▶ [DIRECTIONS FOR THIS TASK]: Note each line of the listing that contains the string "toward", and copy it.

----------

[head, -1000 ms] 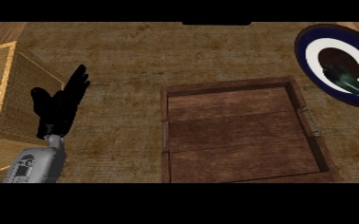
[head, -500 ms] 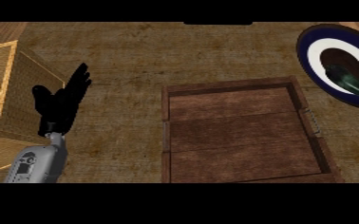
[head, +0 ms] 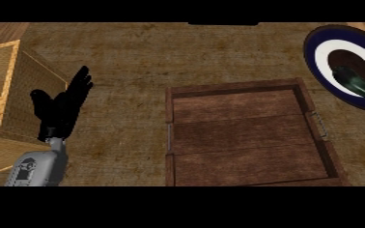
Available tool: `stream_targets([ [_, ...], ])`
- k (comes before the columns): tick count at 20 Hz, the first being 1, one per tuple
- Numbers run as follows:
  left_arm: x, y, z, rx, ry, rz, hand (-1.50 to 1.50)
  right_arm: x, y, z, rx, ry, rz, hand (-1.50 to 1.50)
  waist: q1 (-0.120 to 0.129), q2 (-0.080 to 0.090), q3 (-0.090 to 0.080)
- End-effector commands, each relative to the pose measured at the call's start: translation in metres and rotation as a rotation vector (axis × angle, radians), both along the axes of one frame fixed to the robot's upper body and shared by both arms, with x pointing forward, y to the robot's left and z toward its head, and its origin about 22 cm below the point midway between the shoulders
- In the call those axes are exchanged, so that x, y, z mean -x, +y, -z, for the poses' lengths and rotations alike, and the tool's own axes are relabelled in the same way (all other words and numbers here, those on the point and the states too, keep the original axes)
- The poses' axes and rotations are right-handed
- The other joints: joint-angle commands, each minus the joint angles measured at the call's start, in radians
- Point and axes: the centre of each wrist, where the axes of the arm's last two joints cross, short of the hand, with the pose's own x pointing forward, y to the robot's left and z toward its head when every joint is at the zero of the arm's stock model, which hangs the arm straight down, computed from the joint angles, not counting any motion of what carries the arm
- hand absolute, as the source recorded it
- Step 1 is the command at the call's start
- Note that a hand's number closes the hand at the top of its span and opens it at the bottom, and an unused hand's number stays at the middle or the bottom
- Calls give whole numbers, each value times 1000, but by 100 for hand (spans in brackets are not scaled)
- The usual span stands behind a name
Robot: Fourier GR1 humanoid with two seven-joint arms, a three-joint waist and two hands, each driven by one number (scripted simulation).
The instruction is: Pick the eggplant from the tray and place it in the plate
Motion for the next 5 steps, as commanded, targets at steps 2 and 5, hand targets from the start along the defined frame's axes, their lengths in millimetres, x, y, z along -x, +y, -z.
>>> stream_targets([
  [2, 5, 10, 0, -2, -12, 18, 0, 27, -16, 2, 34, 59, 11, -150, 4, 2, 1],
  [5, 0, -9, 1, -8, -7, 18, 0, 27, -16, 1, 28, 62, 15, -150, 7, 4, 2],
])
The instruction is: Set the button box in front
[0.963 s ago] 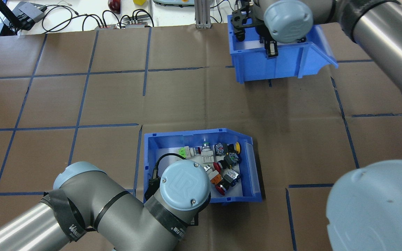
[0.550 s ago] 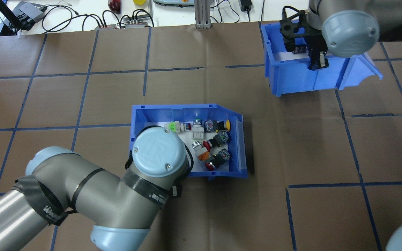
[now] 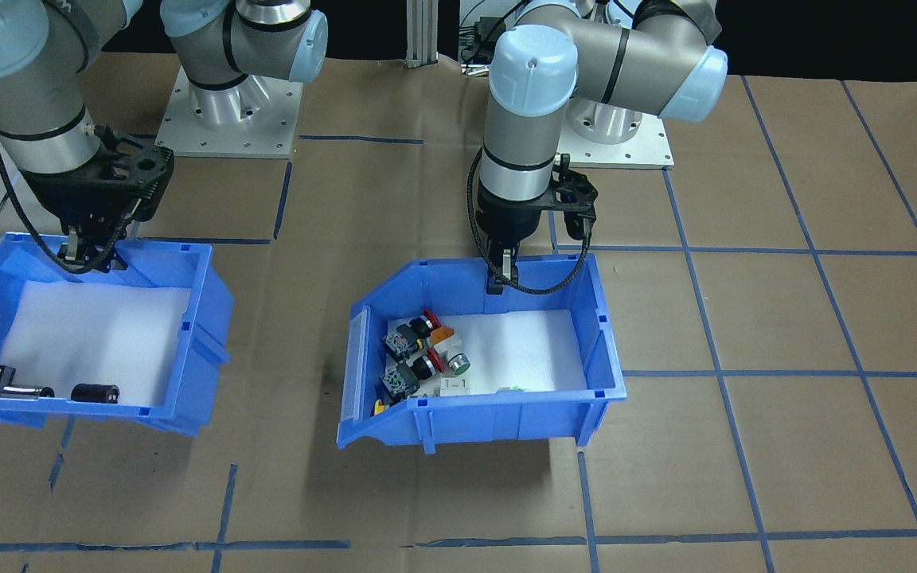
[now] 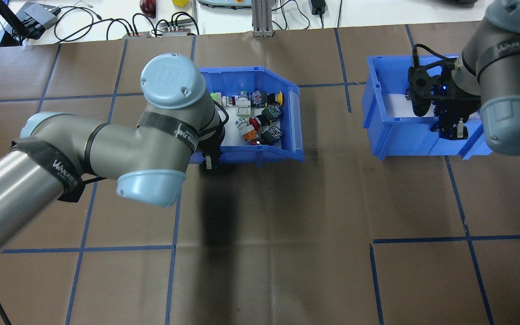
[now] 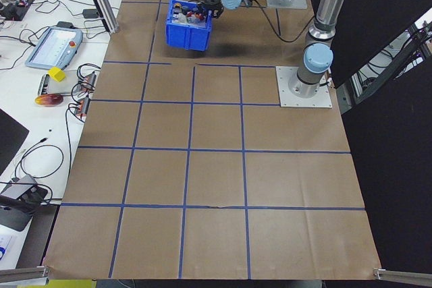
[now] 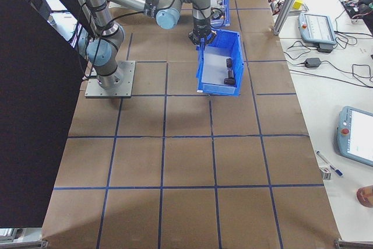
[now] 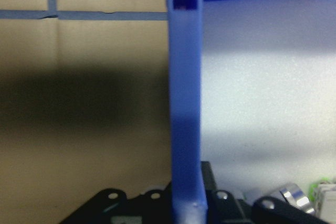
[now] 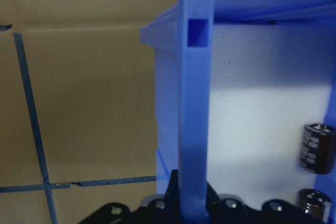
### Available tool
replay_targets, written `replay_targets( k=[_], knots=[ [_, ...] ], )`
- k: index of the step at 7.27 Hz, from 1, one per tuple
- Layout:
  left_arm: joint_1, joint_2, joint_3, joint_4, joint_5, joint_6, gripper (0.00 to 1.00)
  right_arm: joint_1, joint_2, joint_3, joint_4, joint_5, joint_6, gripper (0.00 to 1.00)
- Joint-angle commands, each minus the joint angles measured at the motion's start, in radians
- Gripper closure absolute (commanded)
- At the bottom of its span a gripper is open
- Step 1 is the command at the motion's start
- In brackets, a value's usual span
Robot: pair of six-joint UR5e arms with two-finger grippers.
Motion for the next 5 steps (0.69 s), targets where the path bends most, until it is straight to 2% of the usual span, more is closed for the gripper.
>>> replay_targets(
  k=[1, 2, 3, 5],
  knots=[
    [0.005, -0.186, 0.183, -0.002, -0.013, -0.002, 1.00, -0.008, -0.076, 0.132, -0.138, 0.003, -0.032, 0.94],
    [-0.006, -0.247, 0.243, -0.011, -0.020, -0.008, 1.00, -0.007, -0.073, 0.144, -0.178, 0.009, -0.077, 0.94],
    [-0.015, -0.271, 0.283, -0.020, -0.083, -0.012, 1.00, -0.007, -0.072, 0.144, -0.180, 0.009, -0.082, 0.94],
    [-0.018, -0.288, 0.291, -0.028, -0.155, -0.014, 1.00, -0.008, -0.049, 0.142, -0.188, 0.012, -0.080, 0.94]
  ],
)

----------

▶ [RESULT FOR THIS EXERCISE]:
- End-effector commands, each relative to the pose measured at the call's start: translation in metres and rotation as a rotation vector (axis × angle, radians), both along the axes of one frame fixed to the robot's upper body and shared by both arms, with x pointing forward, y to the robot's left and z toward its head, and its origin about 22 cm below the point midway between the shoulders
- Point and axes: the centre of each wrist, where the axes of the arm's last two joints cross, short of the hand, with the pose's own x pointing forward, y to the robot's left and z toward its head when every joint is at the zero of the arm's stock model, which hangs the arm straight down, computed from the joint angles, not counting any motion of what carries the arm

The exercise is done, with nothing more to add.